Because we shouldn't have to

There is a scene in xmen 2 that illustrates an issue with people with disabilities particularly those with Asperger's. Night crawler says to Mystique "They say you can imitate anyone. Even their voice" Mystique replies in the afermative to which night crawler responds. "Then why not stay in disguise all the time? You know — look like everyone else?" Mystique replies. "Because we shouldn’t have to".

Visible traits of Asperger's generally get one labeled "stupid", "lazy", "weird", and such. Generally such traits are not seen by the general public as the product of a disability. Due to the negative social repercussions of such autistic traits. Many people with Asperger's have sought to hide, eleminate, or change their traits to make them appear more normal. Also, past treatments for autism have sought to make the autistic person seem as normal as possible .The fact of the mater is, we aren't "normal". So we shouldn't have to change or hide things to approximate normalcy.

Slowly I have begun to care less about what people think about my visible autistic traits. There are those traits that I can't do much about because they are neurological. But there are those which I can change and many do. But I shouldn't have to change them in order to appear more normal.

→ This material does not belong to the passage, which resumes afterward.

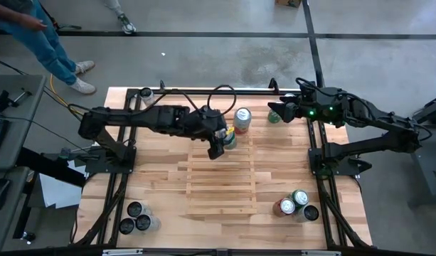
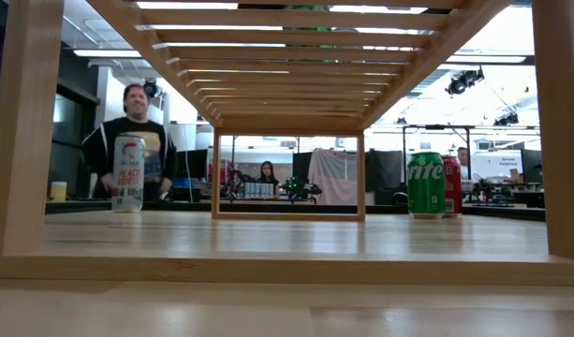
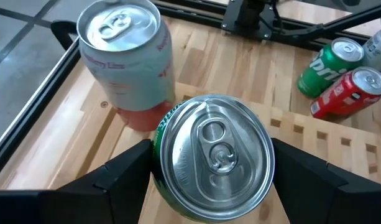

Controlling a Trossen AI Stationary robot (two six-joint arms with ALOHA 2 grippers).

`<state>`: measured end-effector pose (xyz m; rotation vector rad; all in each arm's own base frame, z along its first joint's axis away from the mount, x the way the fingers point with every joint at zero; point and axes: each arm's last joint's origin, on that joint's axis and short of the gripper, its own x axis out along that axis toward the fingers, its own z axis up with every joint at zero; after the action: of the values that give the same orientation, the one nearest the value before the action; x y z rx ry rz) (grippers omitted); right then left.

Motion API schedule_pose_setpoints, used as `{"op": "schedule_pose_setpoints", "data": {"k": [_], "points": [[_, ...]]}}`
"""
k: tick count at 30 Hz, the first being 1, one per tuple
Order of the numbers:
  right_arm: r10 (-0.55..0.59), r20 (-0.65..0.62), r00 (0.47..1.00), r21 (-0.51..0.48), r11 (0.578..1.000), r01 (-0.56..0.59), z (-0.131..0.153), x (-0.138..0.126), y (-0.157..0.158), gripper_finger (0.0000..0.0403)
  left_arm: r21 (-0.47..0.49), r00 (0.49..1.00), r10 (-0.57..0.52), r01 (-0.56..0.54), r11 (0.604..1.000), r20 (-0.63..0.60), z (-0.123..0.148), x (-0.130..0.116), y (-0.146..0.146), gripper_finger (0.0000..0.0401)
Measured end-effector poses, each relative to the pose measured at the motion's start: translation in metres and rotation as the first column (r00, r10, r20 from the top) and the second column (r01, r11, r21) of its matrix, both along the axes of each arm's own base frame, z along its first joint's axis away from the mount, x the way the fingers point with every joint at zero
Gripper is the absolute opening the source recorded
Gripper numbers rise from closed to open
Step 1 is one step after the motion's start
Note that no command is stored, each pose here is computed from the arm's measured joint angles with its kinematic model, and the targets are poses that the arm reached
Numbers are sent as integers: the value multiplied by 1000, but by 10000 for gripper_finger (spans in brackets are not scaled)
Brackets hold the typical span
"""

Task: Place canned beverage on shelf
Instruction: Put the top left green soda can on the shelf

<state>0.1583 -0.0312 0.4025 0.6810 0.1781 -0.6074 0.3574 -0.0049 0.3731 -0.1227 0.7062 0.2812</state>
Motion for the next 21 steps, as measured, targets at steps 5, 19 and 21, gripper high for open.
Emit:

Stimming is a great example of this. The classical autistic stims are hand/finger flapping and rocking back and forth. Stims are nothing more than "nervous habit", they just present differently than they do in neurotypicals. Additionally, a classical autistic stim may fill a need that something else can't. Many people with Asperger's have traded in their preferred stim for a more socially acceptable one. I have decided not to do that. If people think it's weird that I am flapping my hands/fingers, too bad. That said, I am still somewhat self conscious about stimming, but less so that in the past. If someone inquires about the hand flapping, I can always explain it.

I also have have motor tics. These can be as mild as some simple facial tics, to my head jerking around. There isn't much I can do to stop the tics, so there isn't any point worrying about what people are going to think about it. The anxiety and mental energy expenditure from worrying about it is not worth it.

Ultimately we should strive for a society that is more accepting of people who are different. For now visible traits of autism can have negative social repercussions. But I have decided not to to hide or change them, simply "Because we shouldn’t have to".